_Problem to solve_.
Check each line of the entries below for the word "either", and copy the lines that have it.

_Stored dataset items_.
Start of Block
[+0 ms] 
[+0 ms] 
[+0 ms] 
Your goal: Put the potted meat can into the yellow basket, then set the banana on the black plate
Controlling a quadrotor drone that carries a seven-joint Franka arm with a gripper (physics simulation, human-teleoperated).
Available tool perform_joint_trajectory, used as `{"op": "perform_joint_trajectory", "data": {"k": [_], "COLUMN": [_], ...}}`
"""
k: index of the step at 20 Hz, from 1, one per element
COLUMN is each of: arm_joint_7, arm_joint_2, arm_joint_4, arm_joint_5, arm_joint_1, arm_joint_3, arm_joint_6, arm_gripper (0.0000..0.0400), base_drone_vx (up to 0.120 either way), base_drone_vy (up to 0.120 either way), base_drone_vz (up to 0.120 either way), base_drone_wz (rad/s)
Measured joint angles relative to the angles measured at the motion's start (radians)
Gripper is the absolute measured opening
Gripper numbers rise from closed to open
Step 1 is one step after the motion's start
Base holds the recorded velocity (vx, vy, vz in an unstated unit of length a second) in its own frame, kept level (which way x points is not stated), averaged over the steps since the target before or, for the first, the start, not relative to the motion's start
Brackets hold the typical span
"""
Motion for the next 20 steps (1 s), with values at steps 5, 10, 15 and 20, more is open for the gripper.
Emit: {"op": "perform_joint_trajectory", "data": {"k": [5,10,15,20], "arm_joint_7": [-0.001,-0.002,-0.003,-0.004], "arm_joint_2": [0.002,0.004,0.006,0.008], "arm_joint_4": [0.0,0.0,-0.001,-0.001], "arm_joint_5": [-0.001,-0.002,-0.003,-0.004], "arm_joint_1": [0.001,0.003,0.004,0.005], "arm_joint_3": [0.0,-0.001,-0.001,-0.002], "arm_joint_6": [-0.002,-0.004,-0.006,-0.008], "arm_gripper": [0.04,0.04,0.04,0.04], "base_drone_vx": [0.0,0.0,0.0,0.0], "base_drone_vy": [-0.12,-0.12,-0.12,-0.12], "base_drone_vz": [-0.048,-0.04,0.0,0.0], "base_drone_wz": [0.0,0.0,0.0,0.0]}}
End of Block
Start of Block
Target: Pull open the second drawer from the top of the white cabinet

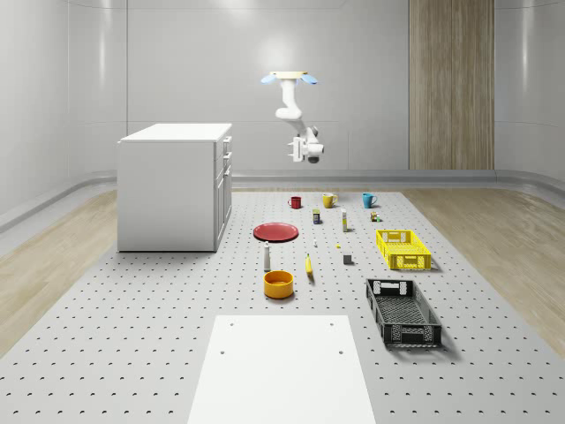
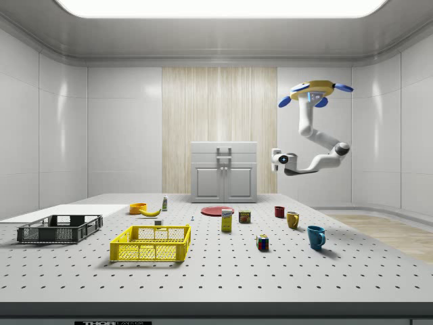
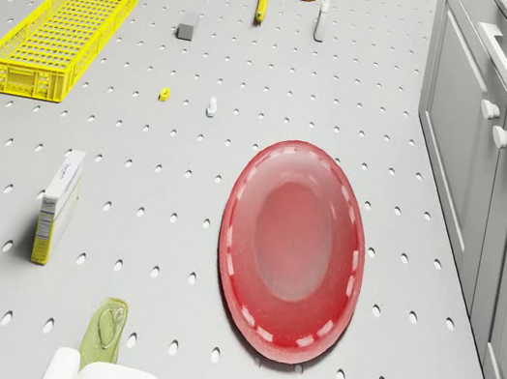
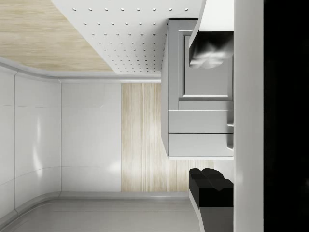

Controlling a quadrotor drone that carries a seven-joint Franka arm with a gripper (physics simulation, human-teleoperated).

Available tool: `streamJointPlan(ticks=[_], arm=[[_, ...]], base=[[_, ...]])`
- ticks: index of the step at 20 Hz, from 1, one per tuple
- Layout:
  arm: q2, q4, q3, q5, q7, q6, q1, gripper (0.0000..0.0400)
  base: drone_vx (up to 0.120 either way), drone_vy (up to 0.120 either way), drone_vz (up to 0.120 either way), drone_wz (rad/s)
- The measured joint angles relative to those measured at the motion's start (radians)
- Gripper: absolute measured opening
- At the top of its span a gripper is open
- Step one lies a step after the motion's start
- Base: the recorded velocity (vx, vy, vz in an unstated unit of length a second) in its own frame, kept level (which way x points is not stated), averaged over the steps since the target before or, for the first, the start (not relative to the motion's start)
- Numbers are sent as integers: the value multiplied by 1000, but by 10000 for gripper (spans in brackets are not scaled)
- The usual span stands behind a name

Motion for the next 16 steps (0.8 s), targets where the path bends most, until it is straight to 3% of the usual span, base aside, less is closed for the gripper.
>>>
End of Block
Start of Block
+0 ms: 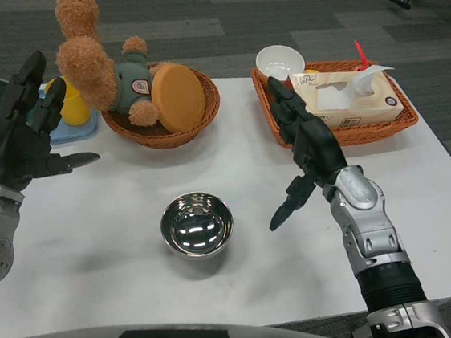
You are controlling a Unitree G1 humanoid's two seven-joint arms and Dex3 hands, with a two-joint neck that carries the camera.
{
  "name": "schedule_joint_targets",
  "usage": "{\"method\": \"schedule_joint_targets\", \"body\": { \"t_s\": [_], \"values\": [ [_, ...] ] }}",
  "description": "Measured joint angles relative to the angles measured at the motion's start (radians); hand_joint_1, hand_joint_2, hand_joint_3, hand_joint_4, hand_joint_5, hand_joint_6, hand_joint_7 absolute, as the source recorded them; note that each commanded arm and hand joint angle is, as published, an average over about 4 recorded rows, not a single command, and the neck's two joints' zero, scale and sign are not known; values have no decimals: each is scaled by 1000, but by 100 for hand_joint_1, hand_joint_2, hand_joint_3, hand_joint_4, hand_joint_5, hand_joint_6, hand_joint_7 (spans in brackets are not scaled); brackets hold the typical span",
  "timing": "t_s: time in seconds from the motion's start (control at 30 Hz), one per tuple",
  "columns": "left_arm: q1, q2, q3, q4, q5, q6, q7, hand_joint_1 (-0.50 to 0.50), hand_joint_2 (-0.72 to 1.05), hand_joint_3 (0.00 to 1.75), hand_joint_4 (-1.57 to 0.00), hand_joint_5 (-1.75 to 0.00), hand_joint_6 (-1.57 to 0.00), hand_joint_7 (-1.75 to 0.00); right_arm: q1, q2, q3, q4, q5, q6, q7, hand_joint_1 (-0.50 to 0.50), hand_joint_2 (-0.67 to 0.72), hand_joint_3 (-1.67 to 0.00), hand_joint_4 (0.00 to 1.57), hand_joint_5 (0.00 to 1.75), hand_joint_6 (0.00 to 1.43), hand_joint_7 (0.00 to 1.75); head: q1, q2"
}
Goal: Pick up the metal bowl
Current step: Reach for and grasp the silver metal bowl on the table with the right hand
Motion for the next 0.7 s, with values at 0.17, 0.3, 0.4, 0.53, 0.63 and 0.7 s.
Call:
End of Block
_Worked solution_.
COLUMN is each of: arm_joint_7, arm_joint_2, arm_joint_4, arm_joint_5, arm_joint_1, arm_joint_3, arm_joint_6, arm_gripper (0.0000..0.0400), base_drone_vx (up to 0.120 either way), base_drone_vy (up to 0.120 either way), base_drone_vz (up to 0.120 either way), base_drone_wz (rad/s)
  base: drone_vx (up to 0.120 either way), drone_vy (up to 0.120 either way), drone_vz (up to 0.120 either way), drone_wz (rad/s)

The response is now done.